DATASET EXCERPTS -

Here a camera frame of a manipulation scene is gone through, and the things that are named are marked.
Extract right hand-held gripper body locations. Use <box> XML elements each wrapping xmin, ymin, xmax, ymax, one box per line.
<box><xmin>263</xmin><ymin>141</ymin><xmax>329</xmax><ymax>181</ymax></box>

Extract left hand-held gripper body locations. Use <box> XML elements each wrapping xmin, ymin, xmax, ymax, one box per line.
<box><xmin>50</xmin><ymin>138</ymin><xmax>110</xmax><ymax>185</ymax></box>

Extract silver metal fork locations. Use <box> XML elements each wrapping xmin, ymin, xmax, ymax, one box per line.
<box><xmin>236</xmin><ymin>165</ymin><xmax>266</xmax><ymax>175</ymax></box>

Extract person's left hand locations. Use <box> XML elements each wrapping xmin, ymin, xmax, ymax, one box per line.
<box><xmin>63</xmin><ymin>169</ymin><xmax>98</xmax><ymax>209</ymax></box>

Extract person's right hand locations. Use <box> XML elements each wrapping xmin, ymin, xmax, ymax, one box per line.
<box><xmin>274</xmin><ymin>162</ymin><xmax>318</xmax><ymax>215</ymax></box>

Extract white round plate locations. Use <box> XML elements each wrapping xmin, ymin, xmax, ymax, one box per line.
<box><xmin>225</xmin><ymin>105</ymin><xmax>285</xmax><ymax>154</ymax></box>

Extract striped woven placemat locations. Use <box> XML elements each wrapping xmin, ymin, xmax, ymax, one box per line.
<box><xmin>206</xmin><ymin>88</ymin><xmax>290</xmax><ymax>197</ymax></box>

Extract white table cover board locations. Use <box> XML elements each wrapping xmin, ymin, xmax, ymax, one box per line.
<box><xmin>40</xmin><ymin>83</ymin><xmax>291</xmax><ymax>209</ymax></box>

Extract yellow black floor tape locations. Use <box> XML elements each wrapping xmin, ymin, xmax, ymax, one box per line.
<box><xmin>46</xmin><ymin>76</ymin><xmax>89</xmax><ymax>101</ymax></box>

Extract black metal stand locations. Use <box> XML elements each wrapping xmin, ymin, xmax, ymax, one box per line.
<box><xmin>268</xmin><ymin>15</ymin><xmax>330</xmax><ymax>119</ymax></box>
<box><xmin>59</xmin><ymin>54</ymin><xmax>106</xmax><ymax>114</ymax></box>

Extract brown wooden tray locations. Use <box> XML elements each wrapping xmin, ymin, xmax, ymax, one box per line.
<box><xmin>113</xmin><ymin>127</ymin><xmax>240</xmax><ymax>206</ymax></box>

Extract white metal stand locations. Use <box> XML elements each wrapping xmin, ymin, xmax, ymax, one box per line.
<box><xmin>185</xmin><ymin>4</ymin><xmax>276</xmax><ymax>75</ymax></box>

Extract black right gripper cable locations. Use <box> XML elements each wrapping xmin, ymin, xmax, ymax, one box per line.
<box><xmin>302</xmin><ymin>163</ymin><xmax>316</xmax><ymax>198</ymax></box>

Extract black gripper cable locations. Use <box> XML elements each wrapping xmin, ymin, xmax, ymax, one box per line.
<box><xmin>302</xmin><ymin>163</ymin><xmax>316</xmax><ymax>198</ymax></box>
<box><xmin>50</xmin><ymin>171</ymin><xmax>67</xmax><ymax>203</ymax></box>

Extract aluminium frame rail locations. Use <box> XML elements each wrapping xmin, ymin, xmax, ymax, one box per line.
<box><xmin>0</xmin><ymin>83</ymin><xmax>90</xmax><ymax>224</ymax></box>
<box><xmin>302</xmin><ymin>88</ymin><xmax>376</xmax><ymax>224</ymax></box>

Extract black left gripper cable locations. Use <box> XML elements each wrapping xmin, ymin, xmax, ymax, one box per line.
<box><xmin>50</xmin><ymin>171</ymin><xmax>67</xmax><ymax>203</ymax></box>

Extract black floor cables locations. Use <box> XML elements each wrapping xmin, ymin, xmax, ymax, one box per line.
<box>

EXERCISE PROMPT -
Which lines above hold the string "metal"? Please copy all of them.

REPLY -
Extract silver metal fork locations. Use <box> XML elements each wrapping xmin, ymin, xmax, ymax, one box per line.
Extract black metal stand locations. Use <box> XML elements each wrapping xmin, ymin, xmax, ymax, one box per line.
Extract white metal stand locations. Use <box> XML elements each wrapping xmin, ymin, xmax, ymax, one box per line.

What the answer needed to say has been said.